The character whose arrival ignites this charged situation is Norma, a pregnant 13-year-old fleeing from her pedophile stepfather in another city. Noticing that she’s being watched by traffickers, Luismi offers her refuge in the shack behind his mother’s house. His mother, a prostitute, takes a shine to the girl, and brings her to the Witch to end the pregnancy. But the abortion lands Norma in the hospital, setting off a chain of misunderstandings and malicious opportunism. What starts as an act of care between vulnerable women ends in carnage.

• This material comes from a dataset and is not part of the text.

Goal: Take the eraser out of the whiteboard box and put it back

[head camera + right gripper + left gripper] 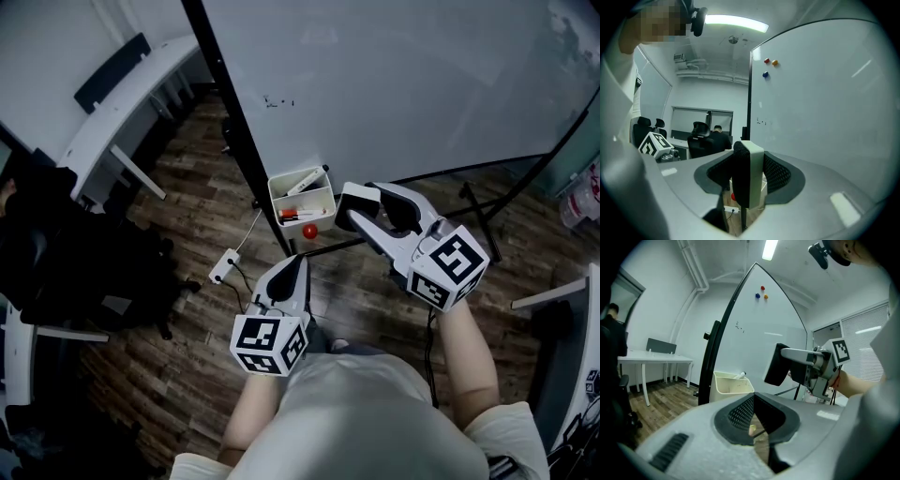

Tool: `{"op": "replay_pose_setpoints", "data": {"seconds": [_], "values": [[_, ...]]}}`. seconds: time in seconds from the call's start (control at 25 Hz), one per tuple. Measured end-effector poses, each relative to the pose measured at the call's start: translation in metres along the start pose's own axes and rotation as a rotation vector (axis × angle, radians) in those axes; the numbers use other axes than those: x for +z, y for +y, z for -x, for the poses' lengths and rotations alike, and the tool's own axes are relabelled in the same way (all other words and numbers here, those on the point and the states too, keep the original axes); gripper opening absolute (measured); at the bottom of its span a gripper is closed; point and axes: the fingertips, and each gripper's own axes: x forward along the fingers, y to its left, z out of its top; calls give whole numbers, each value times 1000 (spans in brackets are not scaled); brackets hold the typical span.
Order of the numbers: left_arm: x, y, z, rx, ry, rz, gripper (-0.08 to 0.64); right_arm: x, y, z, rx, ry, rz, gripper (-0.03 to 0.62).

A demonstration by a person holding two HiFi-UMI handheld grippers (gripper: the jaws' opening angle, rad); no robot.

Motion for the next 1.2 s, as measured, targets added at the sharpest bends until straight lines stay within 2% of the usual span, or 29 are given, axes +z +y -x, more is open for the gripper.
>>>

Melchor has an exceptional gift for ventriloquism, as does her translator, Sophie Hughes, who skillfully meets the challenge posed by a novel so rich in idiosyncratic voices. Rage, anxiety and a contempt laced with carnival humor are the keynotes, whether it’s Brando’s spite for his mother’s church — where women who catch the spirit “writhe around like a fumigated centipede” — or the virtuosic slut shaming of Yesenia by her grandmother, who hacks off her beautiful hair with poultry shears for trying to impugn her beloved grandson’s morals. “Aren’t you ashamed of yourself,” she raves, “whoring around and then pointing the finger at your cousin?”
“Hurricane Season” belongs to the Gothic-grotesque tradition of the transnational American South. The novel’s tortured self-deceptions and sprung-trap revelations evoke the stories of Flannery O’Connor, or, more recently, the neuroses of Marlon James’s Kingston gunmen in “A Brief History of Seven Killings.” In an interview about that novel, James spoke about the need to “risk pornography” in the portrayal of violence — and Melchor certainly does. At times, she enters so deeply into the psyche of sexual violence that she skirts the voyeurism risked by any representation of cruelty.
In his posthumously published novel “2666,” Roberto Bolaño deployed a device of alienating repetition to narrate the murders of women in Mexico, clinically detailing so many cases that they begin to lose their tabloid charge. By contrast, “Hurricane Season” is saturated with the language of abuse: men ecstatically molesting their daughters; boys boasting about how exactly they’ll rape a friend who they’ve heard is “ the engineer’s twink”; an irate grandmother who threatens her disobedient girls with the specter of “lesbians with brooms” assaulting them in juvie.
By design, Melchor offers little vantage beyond this world of predators and violently prejudiced prudes. Neither type seems able to decouple desire from extraction and domination. The crime is not an act but an entire atmosphere, which Melchor captures in language as though distilling venom. Sometimes, though, this claustrophobic style breaks like a fever, yielding to flights of mesmerically expansive prose. A flashback to the Witch’s adolescence describes her admiring some young workers in the cane fields: “The Witch spied on them … veil raised in order to see them better, smell them better, taste — in her imagination — the brackish scent of those young men wafting in the air around the plains, carried along by the breeze that made the leaves on the sugar cane rustle … the breeze that, come Holy Innocents, would start to smell of burnt caramel, of scorched earth, and that seemed to usher the slow roll of the last trucks loaded up with immense bales of blackened cane, which disappeared in the direction of the Mill, under that gray, gray sky, when at last the boys could put away their machetes, not even rinsing them first, and rush to the highway to burn their wages.”
Offering such glints of transcendence at the edge of an ugly killing, Melchor creates a narrative that not only decries an atrocity but embodies the beauty and vitality it perverts.